“If we do chair pose one more time, I’m going to scream!” Have you thought of these thoughts in your yoga practice? If so, you’re certainly not all on your own. I’ve had the same experience as every yoga teacher I’ve met or any student I’ve had. We each have our yoga moves that we can’t handle. However, how we tackle those challenging yoga postures sets us apart from the rest of the class.
There are many strategies to deal with challenging yoga poses. We can avoid them, fight them, or relax into them. When you don’t do challenging poses and your body you ca unable to develop in your practice. If you keep a hold of anger and frustration while you work through challenging poses, the tension can keep you from being conscious of your breathing and movements, and you may even hurt yourself.
The most effective way to handle challenging poses is to release your opposition to these poses. Through many years of teaching and practicing yoga, I’ve discovered four effective and practical ways to tackle challenging yoga postures.
Breathe Through It
There’s a certain feeling of confidence and accomplishment from looking at the poses you don’t like and sticking with them. If you can get by taking a couple of breaths of the most challenging posture, you can get through everything. When faced with stressful or difficult circumstances, keeping our breath in check or taking fast, shallow breaths is normal. If you’re in a difficult posture, tune into your breath, take a deep breath, slow it down, and remain in the moment.
Try, Try Again
We often dislike poses that we find difficult or uncomfortable. Doing it regularly is one of the best ways to be more flexible or stronger in any pose. Take a vow to take your most difficult poses consistently and follow your breathing when you practice.
Build Up to Tough Poses
Sometimes, our anatomy hinders us from certain postures. There may be a feeling of tension, stretches in the soft tissue, or even compression — the sensation of being trapped. While compression doesn’t mean it is negative, it is an excellent signal to eliminate the “perfect pose ” expression.
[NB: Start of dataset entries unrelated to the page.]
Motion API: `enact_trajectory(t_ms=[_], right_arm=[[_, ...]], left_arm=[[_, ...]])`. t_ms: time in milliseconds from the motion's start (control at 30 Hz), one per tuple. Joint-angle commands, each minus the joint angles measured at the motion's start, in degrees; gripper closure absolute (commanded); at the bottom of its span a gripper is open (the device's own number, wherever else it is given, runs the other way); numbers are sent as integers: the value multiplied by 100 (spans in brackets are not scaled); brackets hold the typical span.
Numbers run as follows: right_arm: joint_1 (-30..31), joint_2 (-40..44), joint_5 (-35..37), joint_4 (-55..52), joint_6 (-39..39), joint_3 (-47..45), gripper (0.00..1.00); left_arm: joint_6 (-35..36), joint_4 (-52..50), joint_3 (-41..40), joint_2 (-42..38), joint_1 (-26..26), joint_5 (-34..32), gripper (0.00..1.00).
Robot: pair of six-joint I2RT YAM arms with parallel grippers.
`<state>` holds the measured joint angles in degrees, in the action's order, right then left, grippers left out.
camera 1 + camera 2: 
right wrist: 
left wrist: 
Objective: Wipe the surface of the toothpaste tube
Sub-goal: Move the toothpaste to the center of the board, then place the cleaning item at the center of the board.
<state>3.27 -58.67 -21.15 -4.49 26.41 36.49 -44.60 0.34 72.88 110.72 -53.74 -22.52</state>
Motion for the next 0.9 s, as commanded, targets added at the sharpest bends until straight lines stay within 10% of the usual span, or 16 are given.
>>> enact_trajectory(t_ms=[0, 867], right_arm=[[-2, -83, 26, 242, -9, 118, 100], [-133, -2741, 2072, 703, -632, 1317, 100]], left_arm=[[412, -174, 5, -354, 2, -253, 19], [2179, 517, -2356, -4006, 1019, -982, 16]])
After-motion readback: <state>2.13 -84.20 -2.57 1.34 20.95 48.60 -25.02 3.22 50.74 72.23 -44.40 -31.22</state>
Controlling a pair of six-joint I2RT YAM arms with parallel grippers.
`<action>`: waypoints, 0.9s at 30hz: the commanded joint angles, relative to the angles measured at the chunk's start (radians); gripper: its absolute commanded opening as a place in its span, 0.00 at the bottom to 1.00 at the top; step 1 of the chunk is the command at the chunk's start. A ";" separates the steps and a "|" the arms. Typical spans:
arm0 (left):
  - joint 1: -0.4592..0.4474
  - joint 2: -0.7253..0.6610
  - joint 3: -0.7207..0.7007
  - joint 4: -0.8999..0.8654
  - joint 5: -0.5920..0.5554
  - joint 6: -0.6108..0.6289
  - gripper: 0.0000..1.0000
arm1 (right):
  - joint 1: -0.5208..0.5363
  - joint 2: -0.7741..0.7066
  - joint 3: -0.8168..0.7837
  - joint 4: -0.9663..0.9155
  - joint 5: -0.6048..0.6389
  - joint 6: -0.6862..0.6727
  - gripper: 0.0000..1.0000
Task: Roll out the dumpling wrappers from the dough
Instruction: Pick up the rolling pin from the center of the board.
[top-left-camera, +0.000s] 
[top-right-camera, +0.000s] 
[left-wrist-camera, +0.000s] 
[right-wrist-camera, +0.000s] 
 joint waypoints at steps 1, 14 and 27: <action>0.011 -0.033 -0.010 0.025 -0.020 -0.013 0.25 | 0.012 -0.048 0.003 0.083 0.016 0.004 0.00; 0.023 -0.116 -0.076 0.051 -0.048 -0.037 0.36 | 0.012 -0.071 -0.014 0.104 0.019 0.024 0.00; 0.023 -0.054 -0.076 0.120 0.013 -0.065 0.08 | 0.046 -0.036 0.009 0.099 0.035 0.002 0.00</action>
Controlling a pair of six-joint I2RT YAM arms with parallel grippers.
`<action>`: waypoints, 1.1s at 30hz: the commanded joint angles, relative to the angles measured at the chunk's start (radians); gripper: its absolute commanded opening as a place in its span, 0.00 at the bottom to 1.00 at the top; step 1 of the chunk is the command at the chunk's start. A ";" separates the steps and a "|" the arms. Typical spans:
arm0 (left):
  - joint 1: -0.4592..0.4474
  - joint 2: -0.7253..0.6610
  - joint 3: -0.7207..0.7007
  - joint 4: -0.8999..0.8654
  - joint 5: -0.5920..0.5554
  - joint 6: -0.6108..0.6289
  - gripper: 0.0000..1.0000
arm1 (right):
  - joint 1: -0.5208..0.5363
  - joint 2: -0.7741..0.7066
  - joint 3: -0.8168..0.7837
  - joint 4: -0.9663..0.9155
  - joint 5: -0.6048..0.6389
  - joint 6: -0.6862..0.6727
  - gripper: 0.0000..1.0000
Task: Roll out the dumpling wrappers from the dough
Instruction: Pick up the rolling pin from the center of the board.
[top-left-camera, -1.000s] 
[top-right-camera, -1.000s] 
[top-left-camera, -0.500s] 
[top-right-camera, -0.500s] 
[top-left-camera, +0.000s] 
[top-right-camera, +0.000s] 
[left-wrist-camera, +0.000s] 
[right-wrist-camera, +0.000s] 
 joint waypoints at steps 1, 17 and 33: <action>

In the event of physical discomfort, ease off slightly. Implement modifications and the yoga equipment to try some preparatory or strengthening exercises until you’re ready to experience the full performance of the pose or simply concentrate on the positive aspects of the posture rather than the physical aspects.
Learn From Your Resistance
Have you ever been to a yoga class and felt something emotionally released that made you angry or cry? Our bodies store unspoken emotional and psychological traumas that we’ve kept hidden in yoga. Yoga can bring us to our feet and shine the light on what’s stored in ours.
Finding these triggers and hidden emotions can be uncomfortable and painful; however, it can also help put us on the road toward healing. If a difficult pose illuminates an undiscovered issue, note it. You can then complete your practice, and then you will be able to tackle it after you have left the mat.
Remember that yoga is about learning to be aware of yourself physically and mentally. Instead of letting resistance keep you back, use it to push you ahead. Be aware of your body’s limitations and work backward, perhaps by using props or other preparatory poses to find an alternative way. Examine your inner self to determine if your displeasure with a pose stems from trauma or another hidden problem. Find peace in surrender and be open to the lessons your least-loved poses will try to show you.